Thomas Chen discussed some recent developments on the well-posedness of the Cauchy problem for
focusing and defocusing GP hierarchies. He surveyed some recent results, all from joint works with Natasa
Pavlovic, related to the Cauchy problem for the Gross-Pitaevskii (GP) hierarchy. First, he addressed the local
well-posedness theory, in various dimensions, for the cubic and quintic case. He then introduced new conserved energy functionals which were used in the following contexts: (1) In a joint work with N. Tzirakis,
to prove, on the L2 critical and supercritical level, that solutions of focusing GP hierarchies with a negative
average energy per particle blow up in finite time. (2) To prove the global well-posedness of the Cauchy

problem for energy subcritical, defocusing GP hierarchies, based on the conservation of higher order energy
functionals. (3) To prove global well-posedness of focusing and defocusing GP hierarchies on the L2 subcritical level, based on a generalization of the Gagliardo-Nirenberg inequalities which they establish for density
matrices.

Manoussos Grillakis spoke on precise N dependent error bounds, satisfied by the NLS / GP approximation to mean-field scaled quantum N body problem, for large N .

3.3

Fundamental problems in PDE analysis

Wilhelm Schlag gave a presentation on inverse square potentials and applications. He discussed some recent
work on dispersive estimates on a curved background. These problems arise in geometry and physics, and
are reduced for fixed angular momentum to a one-dimensional problem with an inverse square potential. For
the Schwarzschild case, one obtains local pointwise decay rates which increase with the angular momentum.
This was joint work with R. Donninger, A. Soffer, and W. Staubach.
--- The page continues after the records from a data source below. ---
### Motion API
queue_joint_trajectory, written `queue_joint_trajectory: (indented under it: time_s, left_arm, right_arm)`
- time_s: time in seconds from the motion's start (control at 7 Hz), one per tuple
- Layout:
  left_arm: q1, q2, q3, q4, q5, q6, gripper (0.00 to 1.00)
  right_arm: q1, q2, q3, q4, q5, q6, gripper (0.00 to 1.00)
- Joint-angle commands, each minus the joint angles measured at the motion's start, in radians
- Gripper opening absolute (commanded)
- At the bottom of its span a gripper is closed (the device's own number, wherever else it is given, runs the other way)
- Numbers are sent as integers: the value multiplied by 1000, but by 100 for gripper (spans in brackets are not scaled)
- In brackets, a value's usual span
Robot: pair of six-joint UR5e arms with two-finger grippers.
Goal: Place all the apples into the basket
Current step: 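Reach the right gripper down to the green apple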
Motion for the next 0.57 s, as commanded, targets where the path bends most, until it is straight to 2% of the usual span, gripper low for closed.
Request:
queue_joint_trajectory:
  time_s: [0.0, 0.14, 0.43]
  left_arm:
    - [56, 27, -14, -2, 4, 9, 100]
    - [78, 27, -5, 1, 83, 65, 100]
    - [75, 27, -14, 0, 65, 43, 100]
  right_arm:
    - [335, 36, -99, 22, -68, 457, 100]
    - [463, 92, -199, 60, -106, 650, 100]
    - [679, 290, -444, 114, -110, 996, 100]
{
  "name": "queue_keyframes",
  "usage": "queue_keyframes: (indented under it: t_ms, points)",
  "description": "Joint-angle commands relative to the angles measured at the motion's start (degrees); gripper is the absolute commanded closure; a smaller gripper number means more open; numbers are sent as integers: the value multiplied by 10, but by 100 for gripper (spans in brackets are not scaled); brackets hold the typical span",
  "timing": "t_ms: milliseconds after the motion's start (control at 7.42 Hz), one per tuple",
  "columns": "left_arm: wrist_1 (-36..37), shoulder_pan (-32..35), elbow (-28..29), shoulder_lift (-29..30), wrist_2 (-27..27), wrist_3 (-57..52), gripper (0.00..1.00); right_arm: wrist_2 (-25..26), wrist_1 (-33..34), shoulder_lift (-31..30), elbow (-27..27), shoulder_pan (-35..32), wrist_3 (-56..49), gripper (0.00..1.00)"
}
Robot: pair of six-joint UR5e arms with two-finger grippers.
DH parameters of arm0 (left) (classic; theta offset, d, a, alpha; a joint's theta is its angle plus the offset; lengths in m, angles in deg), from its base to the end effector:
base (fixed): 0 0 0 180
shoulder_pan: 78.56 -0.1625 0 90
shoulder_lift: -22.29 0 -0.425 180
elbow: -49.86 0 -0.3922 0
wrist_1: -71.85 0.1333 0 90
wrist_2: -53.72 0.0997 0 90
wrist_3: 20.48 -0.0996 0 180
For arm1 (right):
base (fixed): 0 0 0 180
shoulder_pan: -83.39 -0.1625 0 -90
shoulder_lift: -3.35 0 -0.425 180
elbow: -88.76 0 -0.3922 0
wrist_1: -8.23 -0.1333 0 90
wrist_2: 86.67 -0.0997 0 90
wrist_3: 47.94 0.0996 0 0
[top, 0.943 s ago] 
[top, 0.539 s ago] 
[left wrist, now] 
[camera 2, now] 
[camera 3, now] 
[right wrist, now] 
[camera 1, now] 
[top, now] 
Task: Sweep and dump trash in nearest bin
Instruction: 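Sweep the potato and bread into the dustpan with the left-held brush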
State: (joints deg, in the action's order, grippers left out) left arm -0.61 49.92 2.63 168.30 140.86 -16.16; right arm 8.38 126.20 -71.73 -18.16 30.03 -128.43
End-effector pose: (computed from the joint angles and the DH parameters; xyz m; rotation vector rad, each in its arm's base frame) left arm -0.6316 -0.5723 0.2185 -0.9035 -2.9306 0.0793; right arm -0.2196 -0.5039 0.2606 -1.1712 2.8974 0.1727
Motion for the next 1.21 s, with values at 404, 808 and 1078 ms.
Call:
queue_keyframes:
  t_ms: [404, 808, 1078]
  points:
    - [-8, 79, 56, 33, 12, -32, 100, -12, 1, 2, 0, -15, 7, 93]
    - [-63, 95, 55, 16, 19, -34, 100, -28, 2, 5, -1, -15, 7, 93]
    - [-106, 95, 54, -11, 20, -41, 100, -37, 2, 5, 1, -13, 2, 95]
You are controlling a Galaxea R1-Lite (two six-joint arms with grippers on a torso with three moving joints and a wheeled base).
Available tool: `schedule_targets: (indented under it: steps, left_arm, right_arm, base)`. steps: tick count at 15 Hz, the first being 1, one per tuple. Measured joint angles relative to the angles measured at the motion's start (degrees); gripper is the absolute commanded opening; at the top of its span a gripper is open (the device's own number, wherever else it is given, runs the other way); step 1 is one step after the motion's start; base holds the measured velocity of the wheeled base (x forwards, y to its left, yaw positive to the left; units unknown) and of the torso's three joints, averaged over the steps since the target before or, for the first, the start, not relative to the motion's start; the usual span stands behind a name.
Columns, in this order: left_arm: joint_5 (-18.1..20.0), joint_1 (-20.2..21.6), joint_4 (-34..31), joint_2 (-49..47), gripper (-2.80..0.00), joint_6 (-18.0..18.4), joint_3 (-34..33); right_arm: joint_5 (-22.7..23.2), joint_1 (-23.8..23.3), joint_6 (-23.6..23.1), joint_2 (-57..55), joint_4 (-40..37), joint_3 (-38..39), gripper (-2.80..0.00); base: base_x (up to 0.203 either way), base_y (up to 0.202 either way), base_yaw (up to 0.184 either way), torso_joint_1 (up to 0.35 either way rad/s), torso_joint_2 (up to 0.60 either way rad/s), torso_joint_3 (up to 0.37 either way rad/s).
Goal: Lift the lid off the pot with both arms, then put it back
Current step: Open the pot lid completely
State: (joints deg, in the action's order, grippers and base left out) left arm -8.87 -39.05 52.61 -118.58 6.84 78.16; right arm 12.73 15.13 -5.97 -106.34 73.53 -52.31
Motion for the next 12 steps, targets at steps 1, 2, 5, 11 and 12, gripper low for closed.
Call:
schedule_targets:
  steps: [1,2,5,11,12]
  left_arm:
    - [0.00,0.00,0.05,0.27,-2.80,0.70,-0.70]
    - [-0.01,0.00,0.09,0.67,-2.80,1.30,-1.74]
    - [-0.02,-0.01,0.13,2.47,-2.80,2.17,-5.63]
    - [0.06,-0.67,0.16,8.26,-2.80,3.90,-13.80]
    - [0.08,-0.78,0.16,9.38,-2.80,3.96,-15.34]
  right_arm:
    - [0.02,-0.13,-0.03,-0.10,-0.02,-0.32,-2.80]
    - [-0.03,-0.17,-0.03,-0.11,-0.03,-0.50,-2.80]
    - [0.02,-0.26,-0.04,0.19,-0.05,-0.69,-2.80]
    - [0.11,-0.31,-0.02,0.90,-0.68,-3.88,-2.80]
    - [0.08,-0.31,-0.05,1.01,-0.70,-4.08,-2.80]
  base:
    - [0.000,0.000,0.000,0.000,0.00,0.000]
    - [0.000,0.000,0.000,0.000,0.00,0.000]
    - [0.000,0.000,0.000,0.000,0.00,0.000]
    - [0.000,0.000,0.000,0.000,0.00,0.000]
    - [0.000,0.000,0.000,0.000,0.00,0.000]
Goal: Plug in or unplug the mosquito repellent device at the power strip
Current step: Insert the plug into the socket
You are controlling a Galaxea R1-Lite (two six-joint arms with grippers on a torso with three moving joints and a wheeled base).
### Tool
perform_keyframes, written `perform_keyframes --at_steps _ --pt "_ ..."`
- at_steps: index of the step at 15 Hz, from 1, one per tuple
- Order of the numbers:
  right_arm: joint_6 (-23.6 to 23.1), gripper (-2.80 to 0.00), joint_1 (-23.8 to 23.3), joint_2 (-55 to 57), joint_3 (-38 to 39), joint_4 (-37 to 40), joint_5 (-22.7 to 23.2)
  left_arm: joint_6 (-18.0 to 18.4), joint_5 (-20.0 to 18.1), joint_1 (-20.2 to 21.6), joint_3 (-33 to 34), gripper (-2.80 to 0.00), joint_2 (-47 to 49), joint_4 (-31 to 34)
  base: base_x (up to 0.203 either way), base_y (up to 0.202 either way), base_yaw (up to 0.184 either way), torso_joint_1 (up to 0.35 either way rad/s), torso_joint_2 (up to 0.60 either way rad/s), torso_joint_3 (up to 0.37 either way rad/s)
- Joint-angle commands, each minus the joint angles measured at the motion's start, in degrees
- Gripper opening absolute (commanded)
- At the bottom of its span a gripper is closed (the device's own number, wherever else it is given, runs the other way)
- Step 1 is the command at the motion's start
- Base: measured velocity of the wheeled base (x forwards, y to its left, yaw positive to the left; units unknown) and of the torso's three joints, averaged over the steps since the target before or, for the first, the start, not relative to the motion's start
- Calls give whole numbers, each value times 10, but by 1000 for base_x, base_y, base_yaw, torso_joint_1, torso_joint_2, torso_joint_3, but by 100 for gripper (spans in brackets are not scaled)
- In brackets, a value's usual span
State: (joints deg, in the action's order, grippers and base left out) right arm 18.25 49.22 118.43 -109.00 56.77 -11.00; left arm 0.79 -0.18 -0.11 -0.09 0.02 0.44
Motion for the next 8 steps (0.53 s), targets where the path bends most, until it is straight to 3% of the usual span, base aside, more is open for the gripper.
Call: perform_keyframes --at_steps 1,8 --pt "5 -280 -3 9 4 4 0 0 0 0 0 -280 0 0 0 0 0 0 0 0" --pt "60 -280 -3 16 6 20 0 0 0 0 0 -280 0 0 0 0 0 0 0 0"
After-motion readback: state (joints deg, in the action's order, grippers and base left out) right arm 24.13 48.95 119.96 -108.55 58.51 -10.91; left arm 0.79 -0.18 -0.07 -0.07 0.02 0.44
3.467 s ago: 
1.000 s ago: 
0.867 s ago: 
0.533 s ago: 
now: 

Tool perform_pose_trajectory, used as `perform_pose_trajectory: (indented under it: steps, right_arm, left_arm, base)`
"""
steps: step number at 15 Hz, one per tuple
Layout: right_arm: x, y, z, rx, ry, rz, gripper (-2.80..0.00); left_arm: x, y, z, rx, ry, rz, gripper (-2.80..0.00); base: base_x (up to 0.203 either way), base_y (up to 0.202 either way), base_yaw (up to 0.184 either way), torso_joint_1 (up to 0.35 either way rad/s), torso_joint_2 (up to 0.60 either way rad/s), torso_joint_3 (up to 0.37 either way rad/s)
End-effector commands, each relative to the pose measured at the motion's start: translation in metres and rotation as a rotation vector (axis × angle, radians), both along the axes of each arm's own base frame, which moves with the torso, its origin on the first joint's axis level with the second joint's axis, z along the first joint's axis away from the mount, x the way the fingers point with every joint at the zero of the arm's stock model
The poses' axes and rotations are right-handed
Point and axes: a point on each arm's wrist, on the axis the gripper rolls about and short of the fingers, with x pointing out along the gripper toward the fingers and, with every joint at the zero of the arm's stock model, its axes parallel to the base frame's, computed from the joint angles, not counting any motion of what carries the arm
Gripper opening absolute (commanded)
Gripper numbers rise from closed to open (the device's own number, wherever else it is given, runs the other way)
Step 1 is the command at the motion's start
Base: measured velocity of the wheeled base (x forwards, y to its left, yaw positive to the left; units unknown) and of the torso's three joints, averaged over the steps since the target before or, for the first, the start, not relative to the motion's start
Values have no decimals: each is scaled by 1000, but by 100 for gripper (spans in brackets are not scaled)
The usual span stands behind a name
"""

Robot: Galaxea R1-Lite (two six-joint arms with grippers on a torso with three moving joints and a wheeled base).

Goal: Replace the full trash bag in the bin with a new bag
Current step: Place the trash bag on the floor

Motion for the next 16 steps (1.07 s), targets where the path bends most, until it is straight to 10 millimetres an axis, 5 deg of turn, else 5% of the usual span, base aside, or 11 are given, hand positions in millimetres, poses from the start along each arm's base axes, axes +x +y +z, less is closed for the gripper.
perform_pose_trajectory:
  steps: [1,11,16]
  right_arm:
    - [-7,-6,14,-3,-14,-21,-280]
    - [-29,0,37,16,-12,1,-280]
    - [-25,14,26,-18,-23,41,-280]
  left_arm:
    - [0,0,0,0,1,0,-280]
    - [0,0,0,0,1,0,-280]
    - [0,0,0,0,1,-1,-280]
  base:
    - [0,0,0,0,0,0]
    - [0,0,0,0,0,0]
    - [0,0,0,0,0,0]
Daniel Tataru presented his recent result on large data wave maps. He proved for large data wave maps
from R2+1 into a compact Riemmanian manifold, the following dichotomy: either a solution is global and
dispersive, or a soliton like concentration must occur. This was joint work with Jacob Sterbenz.

3.4

Energy conversion

Keith Promislow gave tutorial on Pore Formation in Polymer Electrolytes. The efficient conversion of energy
from chemical and photonic forms to useful electric voltage requires the development of nanostructured materials with interpercolating structure. In practical applications this is achieved by functionalizing polymers,
attaching acid groups to short side chains which extend from long, hydrophobic polymer backbones. When
placed in solvent, these functionalized polymers form nanoscale solvent-filled pores lined with the tips of the
acid groups, and ideal environment for the selective conduction of properly charged ions.
He presented a family of models, which we call functionalized Lagrangians, which mimic the energy
landscape of the functionalized polymer/solvent mixtures. The functionalized energies are higher order, and
strongly nonlinear, but with special structure which renders them amenable to analysis. He outlined the properties of the functionalized Lagrangians, and the multi-stage structure of the associated gradient flows.

3.5

Geometric PDEs

Stephen Gustafson gave a talk on Schrodinger and Landau-Lifshitz maps of low degree. The Schrodinger
(and Landau-Lifshitz) map equations are a basic model in ferromagnetism, and a natural geometric (hence
nonlinear) version of the Schrodinger (and Schrodinger-heat) equation. While there has been recent progress
on the question of singularity formation for the wave and heat analogues (wave map and harmonic map heatflow), the Schrodinger case seems more elusive. He presented results on global regularity and long-time
dynamics for equivariant maps with near-minimal energy. He emphasized lower degree (2 and 3) maps, for
which the analysis is trickier, and the dynamics more complex, phenomena related to slower spatial decay of
certain eigenfunctions. This was joint work with K. Nakanishi, and T.-P. Tsai.